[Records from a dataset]
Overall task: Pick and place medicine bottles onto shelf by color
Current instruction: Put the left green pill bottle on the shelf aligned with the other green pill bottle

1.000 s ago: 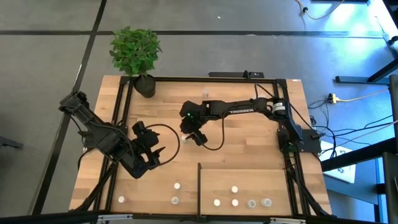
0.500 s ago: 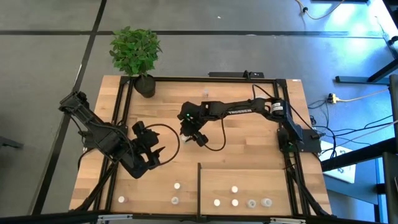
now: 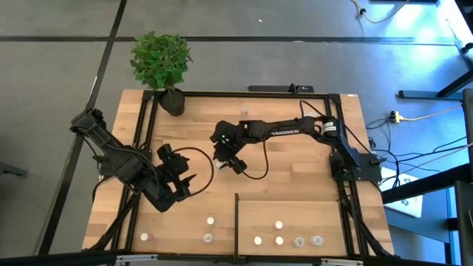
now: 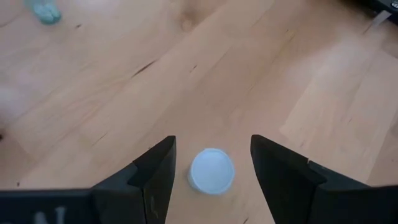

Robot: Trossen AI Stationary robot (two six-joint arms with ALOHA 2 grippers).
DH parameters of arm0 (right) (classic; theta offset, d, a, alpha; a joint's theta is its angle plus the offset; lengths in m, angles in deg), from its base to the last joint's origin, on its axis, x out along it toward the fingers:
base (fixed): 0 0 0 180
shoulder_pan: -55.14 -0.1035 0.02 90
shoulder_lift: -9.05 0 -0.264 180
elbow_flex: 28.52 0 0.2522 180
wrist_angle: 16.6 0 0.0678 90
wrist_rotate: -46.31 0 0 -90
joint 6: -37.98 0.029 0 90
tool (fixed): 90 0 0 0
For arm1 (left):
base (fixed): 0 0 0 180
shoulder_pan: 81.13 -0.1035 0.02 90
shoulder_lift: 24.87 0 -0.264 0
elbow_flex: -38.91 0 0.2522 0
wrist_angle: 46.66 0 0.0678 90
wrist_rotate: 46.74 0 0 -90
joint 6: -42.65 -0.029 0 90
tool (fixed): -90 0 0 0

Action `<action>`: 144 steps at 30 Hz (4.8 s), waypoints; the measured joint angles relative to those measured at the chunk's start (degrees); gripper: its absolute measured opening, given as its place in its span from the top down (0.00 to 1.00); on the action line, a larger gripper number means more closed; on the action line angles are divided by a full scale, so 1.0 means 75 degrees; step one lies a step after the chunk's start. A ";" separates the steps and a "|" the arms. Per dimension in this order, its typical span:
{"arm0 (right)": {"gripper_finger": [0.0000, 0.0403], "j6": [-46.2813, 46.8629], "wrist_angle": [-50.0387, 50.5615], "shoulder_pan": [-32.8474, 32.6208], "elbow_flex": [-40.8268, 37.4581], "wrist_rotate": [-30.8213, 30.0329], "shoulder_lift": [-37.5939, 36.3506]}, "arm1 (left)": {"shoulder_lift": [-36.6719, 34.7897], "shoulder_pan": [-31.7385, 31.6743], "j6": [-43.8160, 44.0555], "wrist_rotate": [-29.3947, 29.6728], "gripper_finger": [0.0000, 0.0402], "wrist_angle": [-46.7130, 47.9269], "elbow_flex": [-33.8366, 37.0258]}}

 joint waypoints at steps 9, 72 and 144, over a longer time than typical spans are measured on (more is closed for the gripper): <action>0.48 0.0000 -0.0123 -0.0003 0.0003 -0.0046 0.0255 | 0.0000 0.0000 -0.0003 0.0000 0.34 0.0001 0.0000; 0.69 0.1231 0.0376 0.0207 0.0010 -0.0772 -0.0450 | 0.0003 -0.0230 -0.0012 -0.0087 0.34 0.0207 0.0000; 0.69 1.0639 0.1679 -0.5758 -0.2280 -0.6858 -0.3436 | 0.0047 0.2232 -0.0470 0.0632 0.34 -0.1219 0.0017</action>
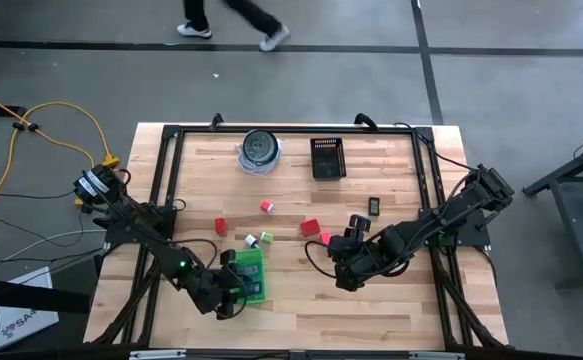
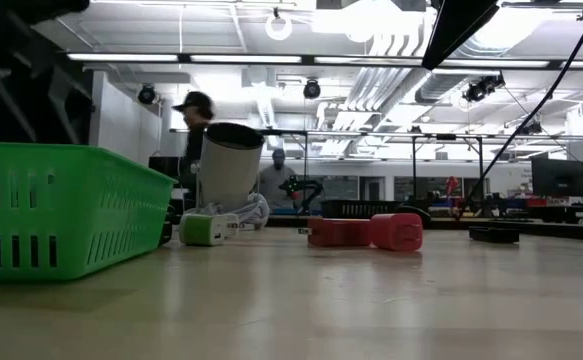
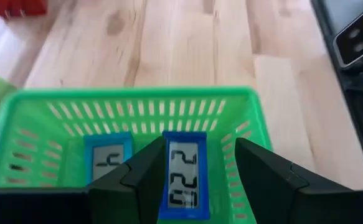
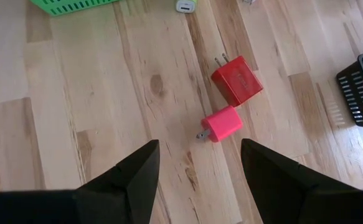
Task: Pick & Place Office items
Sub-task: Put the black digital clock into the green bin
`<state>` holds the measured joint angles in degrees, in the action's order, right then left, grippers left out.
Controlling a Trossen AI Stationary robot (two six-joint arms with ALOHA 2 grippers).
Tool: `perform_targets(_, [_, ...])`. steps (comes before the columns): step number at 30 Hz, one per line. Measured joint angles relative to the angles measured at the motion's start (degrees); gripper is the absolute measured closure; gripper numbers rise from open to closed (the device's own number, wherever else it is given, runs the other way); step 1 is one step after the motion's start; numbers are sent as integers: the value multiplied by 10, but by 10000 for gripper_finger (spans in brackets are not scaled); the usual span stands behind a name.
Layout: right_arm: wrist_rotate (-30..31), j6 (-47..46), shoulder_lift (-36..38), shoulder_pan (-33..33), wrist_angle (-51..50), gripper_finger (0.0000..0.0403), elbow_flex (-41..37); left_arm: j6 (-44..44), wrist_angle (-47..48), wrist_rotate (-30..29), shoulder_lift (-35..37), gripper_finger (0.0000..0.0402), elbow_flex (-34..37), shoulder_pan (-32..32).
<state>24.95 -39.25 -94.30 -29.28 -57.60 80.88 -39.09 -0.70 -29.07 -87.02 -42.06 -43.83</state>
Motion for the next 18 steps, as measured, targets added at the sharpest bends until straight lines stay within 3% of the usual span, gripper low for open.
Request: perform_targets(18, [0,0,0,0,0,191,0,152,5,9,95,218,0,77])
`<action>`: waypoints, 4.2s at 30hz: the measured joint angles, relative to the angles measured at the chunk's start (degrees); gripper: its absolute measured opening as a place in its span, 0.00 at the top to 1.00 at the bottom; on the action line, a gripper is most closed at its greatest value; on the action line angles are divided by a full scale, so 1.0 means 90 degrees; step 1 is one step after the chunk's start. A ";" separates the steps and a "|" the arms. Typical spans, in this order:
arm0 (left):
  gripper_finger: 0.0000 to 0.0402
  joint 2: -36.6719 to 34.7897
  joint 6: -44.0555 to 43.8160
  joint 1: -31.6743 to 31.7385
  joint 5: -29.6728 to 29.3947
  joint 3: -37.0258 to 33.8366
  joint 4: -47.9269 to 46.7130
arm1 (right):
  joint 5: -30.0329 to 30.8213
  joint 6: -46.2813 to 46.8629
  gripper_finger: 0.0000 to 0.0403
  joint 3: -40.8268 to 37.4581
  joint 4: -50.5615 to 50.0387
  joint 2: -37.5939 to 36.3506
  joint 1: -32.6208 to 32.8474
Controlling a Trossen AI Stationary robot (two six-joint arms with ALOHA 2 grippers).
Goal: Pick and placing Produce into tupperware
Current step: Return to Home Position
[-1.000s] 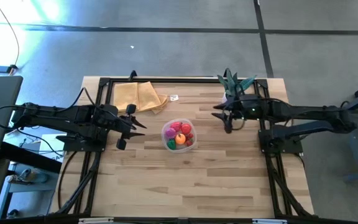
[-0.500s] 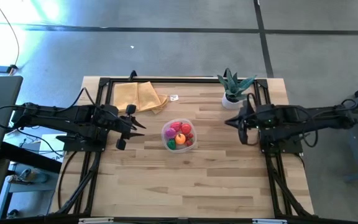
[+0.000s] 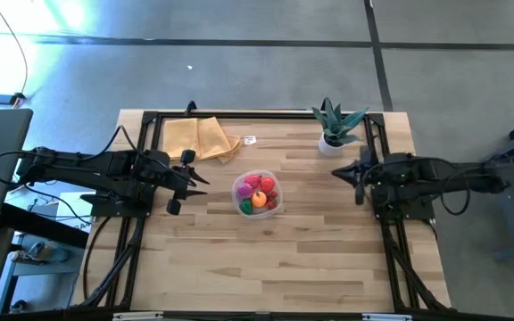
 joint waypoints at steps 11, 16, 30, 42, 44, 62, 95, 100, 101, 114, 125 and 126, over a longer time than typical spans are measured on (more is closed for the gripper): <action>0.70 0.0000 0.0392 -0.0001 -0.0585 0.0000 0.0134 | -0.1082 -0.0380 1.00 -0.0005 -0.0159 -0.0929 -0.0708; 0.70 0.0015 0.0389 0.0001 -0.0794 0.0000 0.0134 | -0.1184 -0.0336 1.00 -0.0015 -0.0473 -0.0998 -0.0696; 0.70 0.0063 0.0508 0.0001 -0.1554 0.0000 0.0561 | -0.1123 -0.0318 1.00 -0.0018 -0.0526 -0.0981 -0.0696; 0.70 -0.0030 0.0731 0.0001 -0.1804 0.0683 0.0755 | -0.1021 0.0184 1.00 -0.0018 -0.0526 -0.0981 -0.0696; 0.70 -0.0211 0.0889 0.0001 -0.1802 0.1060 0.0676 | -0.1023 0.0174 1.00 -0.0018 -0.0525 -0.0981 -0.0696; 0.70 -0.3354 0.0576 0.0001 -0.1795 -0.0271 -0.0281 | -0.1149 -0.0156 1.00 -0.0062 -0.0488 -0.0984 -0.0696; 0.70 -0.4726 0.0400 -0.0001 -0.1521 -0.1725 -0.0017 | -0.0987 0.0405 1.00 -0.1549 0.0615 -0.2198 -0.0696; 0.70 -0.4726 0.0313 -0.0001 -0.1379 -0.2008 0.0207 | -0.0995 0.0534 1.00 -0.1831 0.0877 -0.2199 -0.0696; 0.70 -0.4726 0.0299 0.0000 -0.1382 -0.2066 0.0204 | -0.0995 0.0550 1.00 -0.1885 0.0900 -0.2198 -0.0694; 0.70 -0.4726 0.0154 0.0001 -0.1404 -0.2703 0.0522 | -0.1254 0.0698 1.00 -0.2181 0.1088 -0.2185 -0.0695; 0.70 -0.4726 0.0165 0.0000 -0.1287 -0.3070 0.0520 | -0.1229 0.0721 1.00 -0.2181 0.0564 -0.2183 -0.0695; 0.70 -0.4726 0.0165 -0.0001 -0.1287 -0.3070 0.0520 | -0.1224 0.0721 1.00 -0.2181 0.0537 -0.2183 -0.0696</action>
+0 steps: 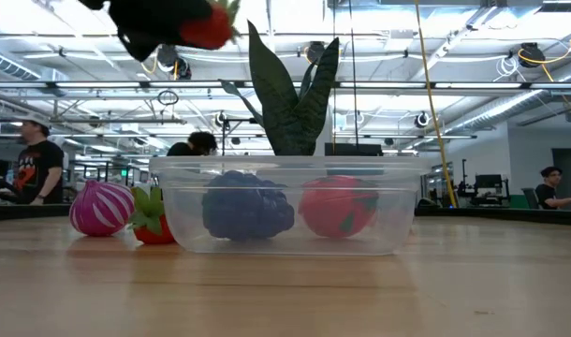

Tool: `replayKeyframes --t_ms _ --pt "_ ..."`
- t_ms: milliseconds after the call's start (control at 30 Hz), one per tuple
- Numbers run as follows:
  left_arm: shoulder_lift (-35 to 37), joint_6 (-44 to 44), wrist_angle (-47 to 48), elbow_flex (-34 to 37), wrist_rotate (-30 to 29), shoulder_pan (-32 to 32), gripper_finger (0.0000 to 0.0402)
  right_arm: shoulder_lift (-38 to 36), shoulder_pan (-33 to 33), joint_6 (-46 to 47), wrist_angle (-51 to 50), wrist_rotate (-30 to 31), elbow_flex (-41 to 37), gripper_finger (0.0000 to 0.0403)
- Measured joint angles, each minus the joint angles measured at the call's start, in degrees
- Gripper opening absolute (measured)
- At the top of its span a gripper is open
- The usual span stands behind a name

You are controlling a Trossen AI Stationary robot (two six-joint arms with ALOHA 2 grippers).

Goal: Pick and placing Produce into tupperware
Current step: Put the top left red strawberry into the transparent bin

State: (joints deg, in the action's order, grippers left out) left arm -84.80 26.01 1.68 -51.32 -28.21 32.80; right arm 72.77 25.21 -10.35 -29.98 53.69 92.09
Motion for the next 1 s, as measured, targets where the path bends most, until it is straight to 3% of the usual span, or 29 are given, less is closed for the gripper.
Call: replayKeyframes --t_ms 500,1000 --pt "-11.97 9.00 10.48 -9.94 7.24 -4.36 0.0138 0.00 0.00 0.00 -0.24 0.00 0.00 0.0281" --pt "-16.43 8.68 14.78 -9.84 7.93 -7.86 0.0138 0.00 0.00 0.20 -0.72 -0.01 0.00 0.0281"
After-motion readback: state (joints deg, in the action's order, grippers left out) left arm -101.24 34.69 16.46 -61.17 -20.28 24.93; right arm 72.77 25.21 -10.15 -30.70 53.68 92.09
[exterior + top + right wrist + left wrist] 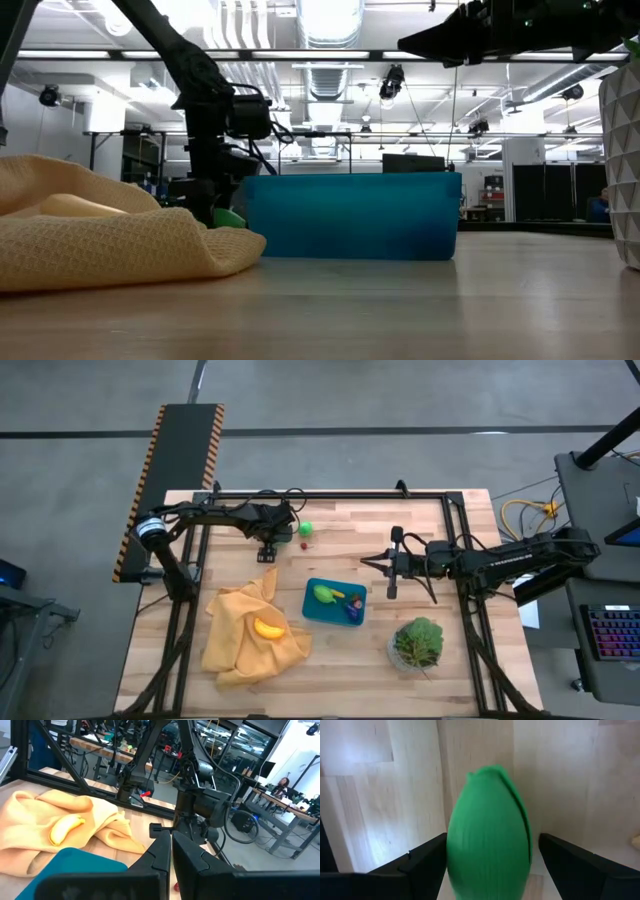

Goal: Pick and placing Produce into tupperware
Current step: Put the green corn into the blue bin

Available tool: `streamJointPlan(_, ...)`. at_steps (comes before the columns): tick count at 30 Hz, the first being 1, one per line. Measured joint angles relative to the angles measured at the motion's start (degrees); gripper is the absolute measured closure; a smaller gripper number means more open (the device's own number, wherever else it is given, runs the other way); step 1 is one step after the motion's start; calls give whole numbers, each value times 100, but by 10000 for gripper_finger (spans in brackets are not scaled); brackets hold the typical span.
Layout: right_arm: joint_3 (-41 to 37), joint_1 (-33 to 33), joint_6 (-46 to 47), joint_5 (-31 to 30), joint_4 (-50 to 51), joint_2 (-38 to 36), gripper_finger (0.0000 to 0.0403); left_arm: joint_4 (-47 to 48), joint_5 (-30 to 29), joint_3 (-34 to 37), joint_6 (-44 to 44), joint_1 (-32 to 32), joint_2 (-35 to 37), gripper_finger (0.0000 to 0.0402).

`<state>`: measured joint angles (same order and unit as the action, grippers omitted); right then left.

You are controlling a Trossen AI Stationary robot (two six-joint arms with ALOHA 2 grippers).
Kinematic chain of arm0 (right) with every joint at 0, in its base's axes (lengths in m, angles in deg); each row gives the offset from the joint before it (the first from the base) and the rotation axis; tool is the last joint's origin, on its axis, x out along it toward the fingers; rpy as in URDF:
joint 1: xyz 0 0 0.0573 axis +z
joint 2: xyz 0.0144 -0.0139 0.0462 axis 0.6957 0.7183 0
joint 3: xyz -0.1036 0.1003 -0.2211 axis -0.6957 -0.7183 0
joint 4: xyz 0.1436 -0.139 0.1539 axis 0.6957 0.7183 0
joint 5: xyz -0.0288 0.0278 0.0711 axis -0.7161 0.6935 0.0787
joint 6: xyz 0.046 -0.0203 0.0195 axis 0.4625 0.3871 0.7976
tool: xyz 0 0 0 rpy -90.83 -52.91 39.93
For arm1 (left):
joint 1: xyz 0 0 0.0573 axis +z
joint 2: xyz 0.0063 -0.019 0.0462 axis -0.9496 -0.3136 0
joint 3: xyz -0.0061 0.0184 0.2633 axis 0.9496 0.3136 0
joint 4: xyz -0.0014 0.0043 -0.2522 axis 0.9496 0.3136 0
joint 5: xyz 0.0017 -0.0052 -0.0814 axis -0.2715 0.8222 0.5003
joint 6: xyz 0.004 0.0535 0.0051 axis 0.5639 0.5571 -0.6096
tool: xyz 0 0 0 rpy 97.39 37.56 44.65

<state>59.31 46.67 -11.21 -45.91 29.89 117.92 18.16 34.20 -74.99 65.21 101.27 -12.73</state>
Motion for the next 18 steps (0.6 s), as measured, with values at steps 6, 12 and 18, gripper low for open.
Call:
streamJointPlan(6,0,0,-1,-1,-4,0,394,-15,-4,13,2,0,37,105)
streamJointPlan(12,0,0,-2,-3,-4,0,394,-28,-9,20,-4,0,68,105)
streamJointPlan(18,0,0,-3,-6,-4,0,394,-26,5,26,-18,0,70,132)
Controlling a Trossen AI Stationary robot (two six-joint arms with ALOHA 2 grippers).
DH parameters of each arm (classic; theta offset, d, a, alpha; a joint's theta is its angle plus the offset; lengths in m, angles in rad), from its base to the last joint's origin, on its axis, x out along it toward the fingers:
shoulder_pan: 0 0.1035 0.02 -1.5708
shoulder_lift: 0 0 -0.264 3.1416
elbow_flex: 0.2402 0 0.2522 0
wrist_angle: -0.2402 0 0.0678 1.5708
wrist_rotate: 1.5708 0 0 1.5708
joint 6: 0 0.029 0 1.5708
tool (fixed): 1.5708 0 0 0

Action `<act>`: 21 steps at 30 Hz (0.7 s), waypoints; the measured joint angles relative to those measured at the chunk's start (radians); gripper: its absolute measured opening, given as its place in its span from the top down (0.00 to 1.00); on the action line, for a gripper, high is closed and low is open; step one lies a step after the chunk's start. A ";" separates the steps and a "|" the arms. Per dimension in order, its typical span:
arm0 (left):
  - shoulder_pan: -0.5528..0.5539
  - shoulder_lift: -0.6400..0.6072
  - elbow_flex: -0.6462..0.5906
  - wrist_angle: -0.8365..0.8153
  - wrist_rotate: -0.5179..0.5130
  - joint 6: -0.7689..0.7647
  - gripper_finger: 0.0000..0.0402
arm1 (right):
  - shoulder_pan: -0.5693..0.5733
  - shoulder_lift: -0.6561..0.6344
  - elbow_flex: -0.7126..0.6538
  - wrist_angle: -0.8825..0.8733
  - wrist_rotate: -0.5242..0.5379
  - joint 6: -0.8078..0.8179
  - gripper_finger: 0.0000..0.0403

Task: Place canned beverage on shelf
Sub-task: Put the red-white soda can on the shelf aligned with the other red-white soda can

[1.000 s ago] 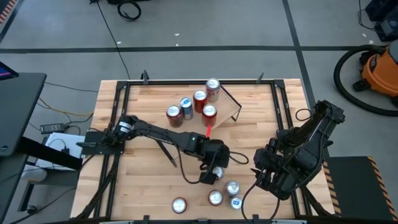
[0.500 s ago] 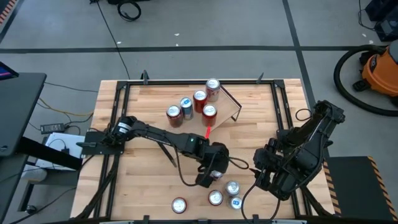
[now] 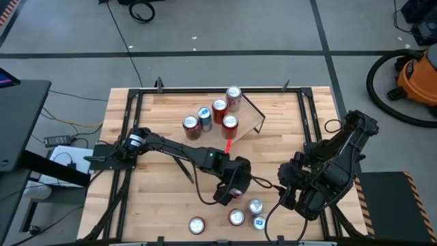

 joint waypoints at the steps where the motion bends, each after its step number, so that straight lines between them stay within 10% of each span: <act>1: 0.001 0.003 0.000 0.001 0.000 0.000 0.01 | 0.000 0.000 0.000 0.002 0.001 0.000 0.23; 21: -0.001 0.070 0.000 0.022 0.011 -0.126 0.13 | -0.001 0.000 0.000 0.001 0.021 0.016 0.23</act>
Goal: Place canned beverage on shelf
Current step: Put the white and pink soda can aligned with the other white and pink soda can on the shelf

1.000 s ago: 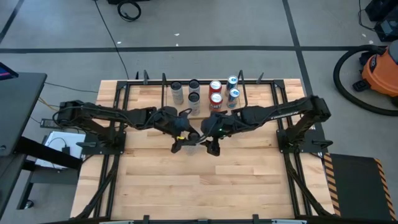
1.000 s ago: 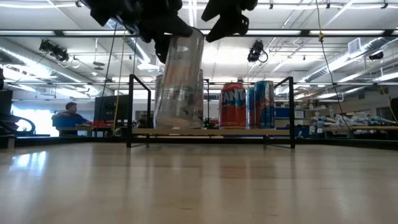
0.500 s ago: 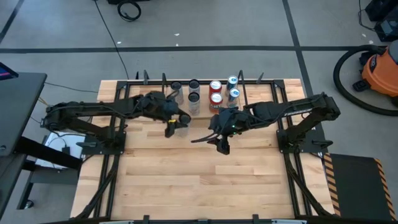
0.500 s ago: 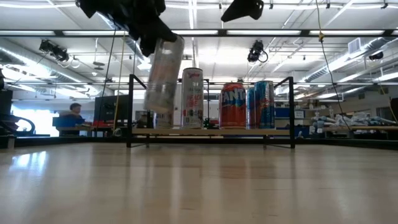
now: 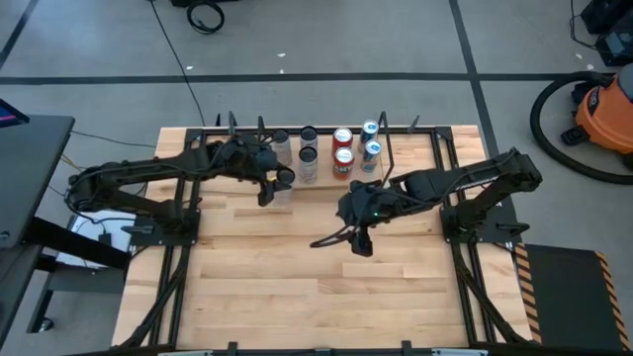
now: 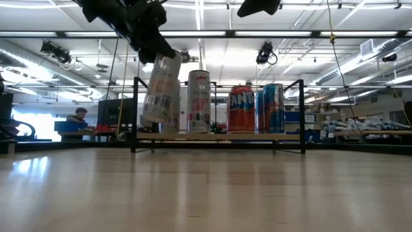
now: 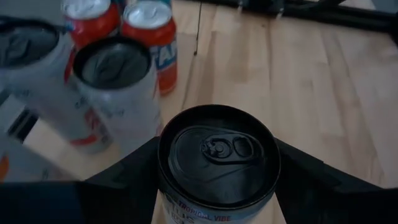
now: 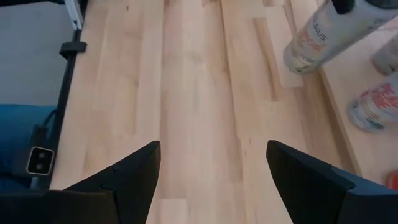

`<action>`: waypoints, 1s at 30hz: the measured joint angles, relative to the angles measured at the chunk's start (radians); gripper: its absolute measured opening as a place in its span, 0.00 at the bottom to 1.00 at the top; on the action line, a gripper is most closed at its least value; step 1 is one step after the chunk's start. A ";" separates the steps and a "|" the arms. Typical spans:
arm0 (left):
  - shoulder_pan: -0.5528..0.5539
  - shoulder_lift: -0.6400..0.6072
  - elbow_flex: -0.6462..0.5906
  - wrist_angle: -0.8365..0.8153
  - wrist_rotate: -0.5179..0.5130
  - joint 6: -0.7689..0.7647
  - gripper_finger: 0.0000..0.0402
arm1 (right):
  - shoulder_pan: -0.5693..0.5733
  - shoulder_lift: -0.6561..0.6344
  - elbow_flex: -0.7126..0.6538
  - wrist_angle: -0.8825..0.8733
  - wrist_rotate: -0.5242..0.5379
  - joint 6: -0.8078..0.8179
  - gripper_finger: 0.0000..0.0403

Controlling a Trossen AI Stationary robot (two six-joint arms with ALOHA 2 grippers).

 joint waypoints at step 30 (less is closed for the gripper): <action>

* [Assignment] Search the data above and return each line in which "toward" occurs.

* [Task solution]
DH parameters of arm0 (right) (classic; theta offset, d, a, alpha; a joint's theta is its angle plus the offset; lengths in m, angles in deg), from its base to the last joint's origin, on its axis, x out along it toward the fingers:
Kinematic chain of arm0 (right) with every joint at 0, in its base's axes (lengths in m, angles in deg); each row gives the offset from the joint before it (the first from the base) and the rotation axis; tool is the last joint's origin, on its axis, x out along it toward the fingers; rpy as in URDF:
DH parameters of each arm (classic; theta offset, d, a, alpha; a joint's theta is its angle plus the offset; lengths in m, angles in rad), from its base to the last joint's origin, on its axis, x out along it toward the fingers:

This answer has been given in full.